[WHAT THE TASK REQUIRES]
Could the data underneath be repeated exactly, in full?

--- STORED DATA ---

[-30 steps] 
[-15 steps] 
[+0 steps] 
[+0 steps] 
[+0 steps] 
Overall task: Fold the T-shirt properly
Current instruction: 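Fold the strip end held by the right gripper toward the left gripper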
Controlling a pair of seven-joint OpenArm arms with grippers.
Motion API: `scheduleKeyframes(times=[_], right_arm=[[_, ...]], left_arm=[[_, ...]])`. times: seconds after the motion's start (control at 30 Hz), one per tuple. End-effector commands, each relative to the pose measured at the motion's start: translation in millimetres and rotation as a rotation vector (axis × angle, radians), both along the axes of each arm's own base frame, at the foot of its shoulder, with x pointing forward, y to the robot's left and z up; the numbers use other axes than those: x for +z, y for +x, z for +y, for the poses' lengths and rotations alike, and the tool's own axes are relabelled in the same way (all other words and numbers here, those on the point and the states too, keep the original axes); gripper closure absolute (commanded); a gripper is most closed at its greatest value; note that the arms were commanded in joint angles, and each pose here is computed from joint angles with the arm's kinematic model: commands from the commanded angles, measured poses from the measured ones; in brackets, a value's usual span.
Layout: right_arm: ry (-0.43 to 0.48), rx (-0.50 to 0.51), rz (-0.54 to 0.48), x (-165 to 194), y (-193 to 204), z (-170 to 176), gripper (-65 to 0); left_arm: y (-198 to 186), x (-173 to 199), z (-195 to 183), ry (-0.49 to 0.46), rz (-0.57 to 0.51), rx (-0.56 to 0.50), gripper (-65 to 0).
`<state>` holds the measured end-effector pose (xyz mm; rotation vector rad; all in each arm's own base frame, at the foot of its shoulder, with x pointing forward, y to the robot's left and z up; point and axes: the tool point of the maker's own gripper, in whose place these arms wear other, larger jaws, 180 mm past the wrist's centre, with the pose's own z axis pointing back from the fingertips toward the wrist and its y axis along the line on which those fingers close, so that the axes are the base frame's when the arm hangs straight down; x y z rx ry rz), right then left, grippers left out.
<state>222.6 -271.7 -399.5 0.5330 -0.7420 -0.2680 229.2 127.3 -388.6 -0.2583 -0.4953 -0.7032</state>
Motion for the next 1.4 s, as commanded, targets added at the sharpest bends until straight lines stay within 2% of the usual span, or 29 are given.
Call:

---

[EXERCISE ANSWER]
[-30 steps] 
[-15 steps] 
[+0 steps] 
[+0 steps] 
[+0 steps] 
Overall task: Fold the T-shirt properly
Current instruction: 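Fold the strip end held by the right gripper toward the left gripper
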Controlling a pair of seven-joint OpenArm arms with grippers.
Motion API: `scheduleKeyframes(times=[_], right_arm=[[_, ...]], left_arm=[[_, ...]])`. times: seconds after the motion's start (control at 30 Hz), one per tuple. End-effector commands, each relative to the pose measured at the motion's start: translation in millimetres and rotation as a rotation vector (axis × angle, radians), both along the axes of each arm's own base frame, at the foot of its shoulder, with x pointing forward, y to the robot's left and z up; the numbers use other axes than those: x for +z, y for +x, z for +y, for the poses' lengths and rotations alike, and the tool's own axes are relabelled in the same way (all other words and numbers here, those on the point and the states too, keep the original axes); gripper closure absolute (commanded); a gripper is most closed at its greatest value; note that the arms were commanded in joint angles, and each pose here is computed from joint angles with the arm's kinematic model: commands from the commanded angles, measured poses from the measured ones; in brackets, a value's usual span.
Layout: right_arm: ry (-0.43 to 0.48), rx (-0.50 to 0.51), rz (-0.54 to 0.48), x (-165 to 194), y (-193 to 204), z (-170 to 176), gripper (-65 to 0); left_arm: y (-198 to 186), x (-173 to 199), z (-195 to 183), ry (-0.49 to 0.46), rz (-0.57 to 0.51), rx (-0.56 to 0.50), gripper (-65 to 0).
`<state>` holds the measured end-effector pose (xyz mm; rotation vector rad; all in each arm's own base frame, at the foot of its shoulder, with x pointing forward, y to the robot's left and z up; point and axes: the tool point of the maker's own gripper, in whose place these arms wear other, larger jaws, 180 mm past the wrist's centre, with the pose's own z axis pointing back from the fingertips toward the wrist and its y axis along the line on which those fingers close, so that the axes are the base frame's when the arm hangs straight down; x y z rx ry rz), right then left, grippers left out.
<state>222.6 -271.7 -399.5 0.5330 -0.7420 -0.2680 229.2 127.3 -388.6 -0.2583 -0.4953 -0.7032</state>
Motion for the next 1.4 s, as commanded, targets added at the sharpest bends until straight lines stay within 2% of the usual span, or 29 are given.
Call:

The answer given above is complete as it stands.